Fourier Series – Justification for Describing Functions as ‘Orthogonal’

fourier seriesterminology

When introducing Fourier series, my lecturer stated that 2 periodic functions, $f$ and $g$, with period $2L$ are orthogonal iff $$\int^{L}_{-L}{f(x)g(x)}\mathrm dx=0$$ Wikipedia agrees, even defining the above integral to be the inner product of $f$ and $g$, completely analogous with the terminology from linear algebra. My lecturer hinted that there is a reason for the terminology being the way it is, but personally I'm having a bit of a hard time seeing what the above integral has to do with orthogonality as I would understand it.

On a related note, does this connection (between orthogonal functions and orthogonality more generally, assuming there is one) in some way 'explain' why the sine and cosine functions can be used to construct any continuous functions in a Fourier series, while other sets of functions cannot. Currently it seems the orthogonality plays an almost magical role in deriving the coefficient equations, I'm wondering if there's something deeper there.

Thanks!

Best Answer

Indeed, there is deep theory involved behind all of this. When you learn more about inner product/Hilbert spaces, you will see spaces that have a certain operation on them called an inner product whose axioms/properties you can find in the link. These spaces are interesting because inner products give us a sense of "angle" or "direction" (note how its properties generalize the dot product of Euclidean space). Further, we can define a norm on that space with this inner product: $ \|x\| = \sqrt{\langle x,x \rangle}$ and then this norm gives us an idea of the "length" of a vector in this space.

Then we define a metric on this space with $ d(x,y) = \|x-y\|$ and this metric gives us an idea of distance between two points (which leads us to think about convergence of sequences and other analysis-type questions). This metric also then allows us to generalize open sets which endows a sense of whether some points are "close together" or "split apart", and these open sets then induce a topology, which allows us to study topological properties such as continuity and connectedness.

Clearly that is just an overload of new information, so you may wonder - what does it all mean?
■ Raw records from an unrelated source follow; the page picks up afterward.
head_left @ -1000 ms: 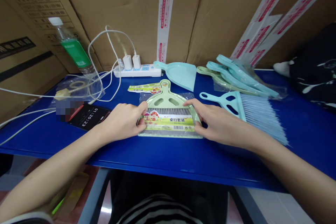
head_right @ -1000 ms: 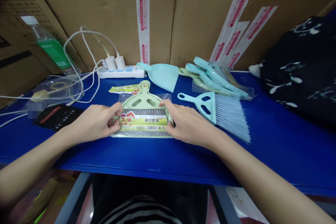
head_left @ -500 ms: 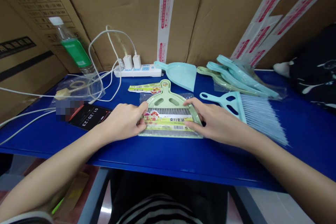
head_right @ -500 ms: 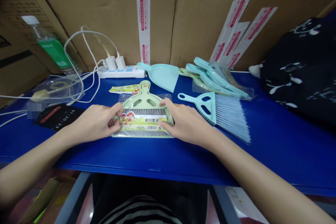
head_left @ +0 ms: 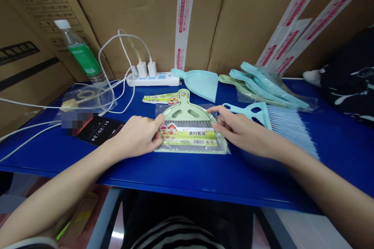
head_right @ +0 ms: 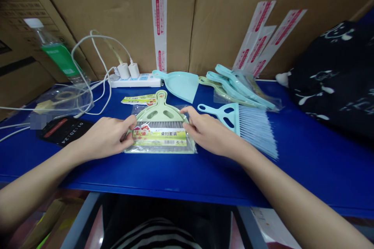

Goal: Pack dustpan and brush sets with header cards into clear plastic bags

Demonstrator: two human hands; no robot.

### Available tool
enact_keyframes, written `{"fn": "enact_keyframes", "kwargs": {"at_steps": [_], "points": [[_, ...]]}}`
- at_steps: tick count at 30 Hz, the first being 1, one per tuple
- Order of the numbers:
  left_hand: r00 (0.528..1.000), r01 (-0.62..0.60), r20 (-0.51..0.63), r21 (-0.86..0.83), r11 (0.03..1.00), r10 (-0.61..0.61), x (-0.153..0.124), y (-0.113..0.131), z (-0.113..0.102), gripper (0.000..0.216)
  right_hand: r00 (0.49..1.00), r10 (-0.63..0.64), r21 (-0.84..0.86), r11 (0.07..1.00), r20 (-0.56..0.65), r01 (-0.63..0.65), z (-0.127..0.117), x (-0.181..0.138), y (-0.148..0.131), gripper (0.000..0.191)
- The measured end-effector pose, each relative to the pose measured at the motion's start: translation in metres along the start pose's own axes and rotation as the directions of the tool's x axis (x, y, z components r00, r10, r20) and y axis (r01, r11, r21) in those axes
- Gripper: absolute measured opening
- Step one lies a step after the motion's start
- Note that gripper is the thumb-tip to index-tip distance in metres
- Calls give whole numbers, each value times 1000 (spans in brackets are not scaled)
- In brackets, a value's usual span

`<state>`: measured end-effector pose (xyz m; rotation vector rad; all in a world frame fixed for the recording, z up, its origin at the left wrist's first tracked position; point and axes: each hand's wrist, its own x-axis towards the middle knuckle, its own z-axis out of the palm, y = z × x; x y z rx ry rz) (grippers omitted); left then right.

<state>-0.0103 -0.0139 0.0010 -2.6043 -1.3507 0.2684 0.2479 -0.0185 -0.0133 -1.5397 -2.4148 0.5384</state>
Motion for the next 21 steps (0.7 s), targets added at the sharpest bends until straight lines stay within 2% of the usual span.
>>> {"fn": "enact_keyframes", "kwargs": {"at_steps": [3, 8, 14, 17, 19, 21], "points": [[1000, -2, 6, 6, 1000, 2, 1, 1, -1, 18, 997, 54, -54, 997, -58, -57, 1, 2, 0, 47], [1000, 3, 21, 17, 1000, -3, 1, 1, -1, 17, 999, 5, -57, 998, -46, -7, 4, 4, 4, 51], [999, -43, -13, 43, 998, 43, 0, 1, 1, 17, 978, -52, -59, 997, -204, 40, 3, 6, 8, 44], [996, -76, -48, 25, 997, 78, -1, 0, 2, 18, 968, 6, 61, 998, -249, 9, 2, 7, 8, 47], [993, -96, -65, 2, 995, 96, -1, 0, 2, 20, 972, 56, 239, 971, -229, 0, 1, 9, 9, 54], [991, -111, -74, -10, 994, 110, -1, 0, 3, 24, 978, 122, 453, 891, -169, -33, 1, 11, 11, 62]]}}
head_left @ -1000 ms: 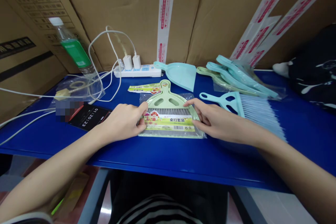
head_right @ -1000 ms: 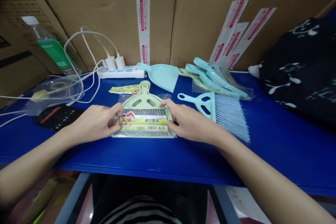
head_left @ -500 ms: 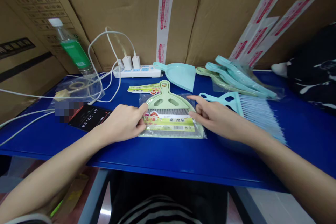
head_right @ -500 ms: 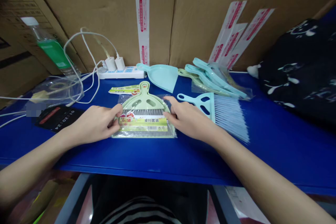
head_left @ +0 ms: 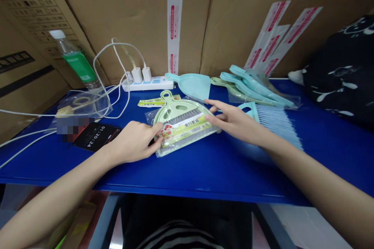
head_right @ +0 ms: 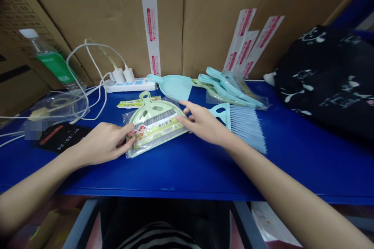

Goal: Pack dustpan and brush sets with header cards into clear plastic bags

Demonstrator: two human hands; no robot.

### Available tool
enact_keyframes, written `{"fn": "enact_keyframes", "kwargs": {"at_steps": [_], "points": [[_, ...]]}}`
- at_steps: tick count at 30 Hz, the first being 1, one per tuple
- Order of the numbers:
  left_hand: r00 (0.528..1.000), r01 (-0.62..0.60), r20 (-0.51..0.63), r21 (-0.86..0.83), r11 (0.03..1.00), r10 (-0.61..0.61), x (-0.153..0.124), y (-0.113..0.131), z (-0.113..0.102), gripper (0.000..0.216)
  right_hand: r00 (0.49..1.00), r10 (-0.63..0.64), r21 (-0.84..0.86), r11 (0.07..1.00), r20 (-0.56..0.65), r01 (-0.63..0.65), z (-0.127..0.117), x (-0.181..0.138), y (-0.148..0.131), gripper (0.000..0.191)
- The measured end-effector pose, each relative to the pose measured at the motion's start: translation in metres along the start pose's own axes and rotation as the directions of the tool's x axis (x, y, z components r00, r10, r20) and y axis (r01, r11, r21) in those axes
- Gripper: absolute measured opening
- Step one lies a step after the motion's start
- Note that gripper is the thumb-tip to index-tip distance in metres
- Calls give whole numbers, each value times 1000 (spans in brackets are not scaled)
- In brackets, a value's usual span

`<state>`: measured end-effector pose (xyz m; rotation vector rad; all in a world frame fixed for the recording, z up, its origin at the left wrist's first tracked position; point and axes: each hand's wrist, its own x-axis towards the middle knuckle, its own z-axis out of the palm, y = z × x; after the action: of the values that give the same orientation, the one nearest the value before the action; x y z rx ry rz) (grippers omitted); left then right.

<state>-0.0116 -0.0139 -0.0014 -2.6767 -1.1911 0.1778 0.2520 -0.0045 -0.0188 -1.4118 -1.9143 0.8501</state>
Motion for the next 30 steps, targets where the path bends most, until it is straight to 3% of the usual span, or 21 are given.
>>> {"fn": "enact_keyframes", "kwargs": {"at_steps": [4, 9, 12, 16, 21, 25, 30], "points": [[998, -57, -22, -35, 998, 56, 0, 1, 1, 28, 983, 180, 375, 910, 31, -178, 1, 5, 2, 64], [976, -214, -61, -163, 963, 207, -2, 6, 2, 24, 964, 242, 678, 692, 108, -249, 5, 9, 1, 28], [954, -298, -84, -249, 922, 286, -3, 9, 2, 19, 964, 190, 712, 650, 189, -267, 7, 8, 1, 17], [934, -356, -87, -291, 888, 346, -4, 11, 3, 17, 954, 110, 717, 637, 280, -284, 11, 5, 0, 23], [903, -422, -204, -261, 868, 377, -3, 8, 8, 19, 970, 118, 727, 644, 211, -237, 12, 5, 0, 23], [899, -341, -339, -148, 928, 276, -1, 1, 11, 26, 965, 216, 712, 655, 147, -255, 9, 7, -2, 19], [897, -126, -424, 23, 992, 123, 1, -7, 11, 32, 940, 328, 705, 644, 96, -297, 5, 9, -7, 27]]}}
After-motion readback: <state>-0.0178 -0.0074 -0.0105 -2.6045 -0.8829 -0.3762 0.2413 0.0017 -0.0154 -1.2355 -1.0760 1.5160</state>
Well essentially each of these stages are abstractions that are structurally similar to the well known Euclidean space. Hilbert spaces are the most similar to $\mathbb{R}^n$ - in them we have all the ideas above, of angle, direction, magnitude of a vector, distance between vectors, neighbourhoods of vectors, and convergence of every Cauchy sequence. This is why Hilbert spaces are so interesting - we have plenty of intuition about how they should behave, they have enough structure on them to give us plenty of useful results, but they are general enough to be substantially different from $\mathbb{R}^n$.

One example of a Hilbert space is the Lebesgue square-integrable functions with the inner-product $\langle f,g \rangle = \int_X f\cdot \bar g\; \mathrm d\mu$, and you are considering one of them. The integral in your post corresponds to the inner product of this space (remember, this is the generalization of a dot product) and just as when the dot product of Euclidean vectors was $0$ we declared them orthogonal, we do the same here. As anon commented, when two functions are orthogonal they are linearly independent, which is a familiar property. If you have enough linearly independent vectors chosen wisely to form a basis, we should be able to form any vector in this space as a linear combination of the basis vectors - that is a Fourier series.